- _What to do_:
An exact copy is all that is wanted: the lines from the one with "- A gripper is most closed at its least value" through the end of the listing below, both included, minus any pictures.

- _Data block_:
⁂
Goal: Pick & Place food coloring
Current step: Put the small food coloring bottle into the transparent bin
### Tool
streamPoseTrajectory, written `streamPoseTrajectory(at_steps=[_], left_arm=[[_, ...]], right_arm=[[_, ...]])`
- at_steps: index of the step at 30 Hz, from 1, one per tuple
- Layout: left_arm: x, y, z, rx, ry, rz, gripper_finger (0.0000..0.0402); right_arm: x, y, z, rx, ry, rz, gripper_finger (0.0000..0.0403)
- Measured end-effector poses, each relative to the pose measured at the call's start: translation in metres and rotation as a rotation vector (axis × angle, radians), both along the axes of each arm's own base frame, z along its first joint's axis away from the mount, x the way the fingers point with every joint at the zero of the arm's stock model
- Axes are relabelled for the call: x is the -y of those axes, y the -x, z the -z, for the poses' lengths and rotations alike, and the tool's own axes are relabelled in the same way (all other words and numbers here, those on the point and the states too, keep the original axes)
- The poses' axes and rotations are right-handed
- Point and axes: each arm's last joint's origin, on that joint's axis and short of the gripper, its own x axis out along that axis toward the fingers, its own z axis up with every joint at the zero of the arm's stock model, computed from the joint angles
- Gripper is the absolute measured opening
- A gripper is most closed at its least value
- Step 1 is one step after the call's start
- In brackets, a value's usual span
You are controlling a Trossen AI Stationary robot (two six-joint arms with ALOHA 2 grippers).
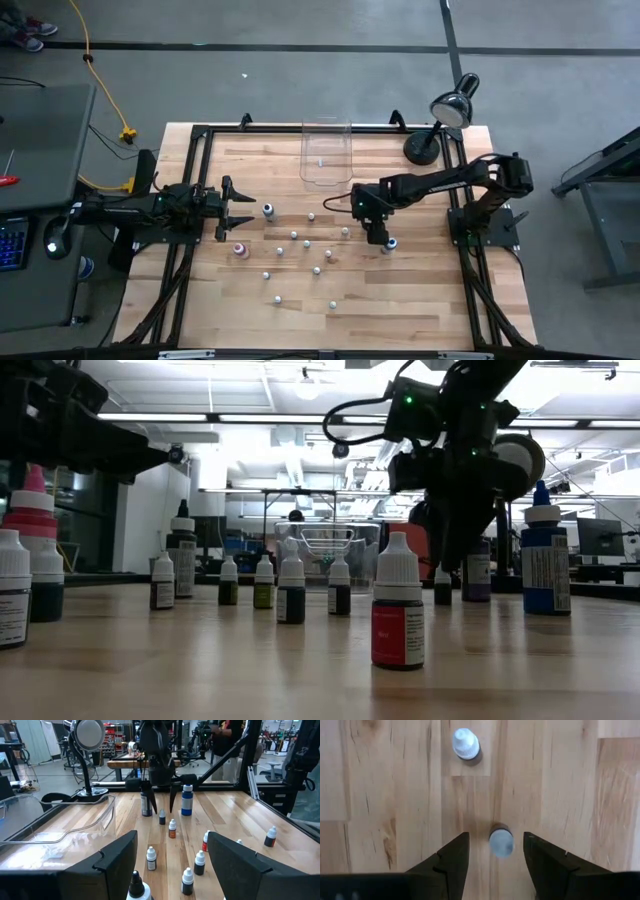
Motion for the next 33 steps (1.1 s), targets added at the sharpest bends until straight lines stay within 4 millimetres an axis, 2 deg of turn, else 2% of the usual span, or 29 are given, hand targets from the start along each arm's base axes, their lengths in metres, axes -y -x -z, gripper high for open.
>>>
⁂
- _Task output_:
- A gripper is most closed at its least value
- Step 1 is one step after the call's start
- In brackets, a value's usual span
You are controlling a Trossen AI Stationary robot (two six-joint arms with ALOHA 2 grippers).
Motion for the next 33 steps (1.1 s), targets added at the sharpest bends until straight lines stay within 4 millimetres an axis, 2 deg of turn, else 2% of the usual span, or 29 are given, hand targets from the start along each arm's base axes, their lengths in metres, axes -y -x -z, gripper high for open.
>>>

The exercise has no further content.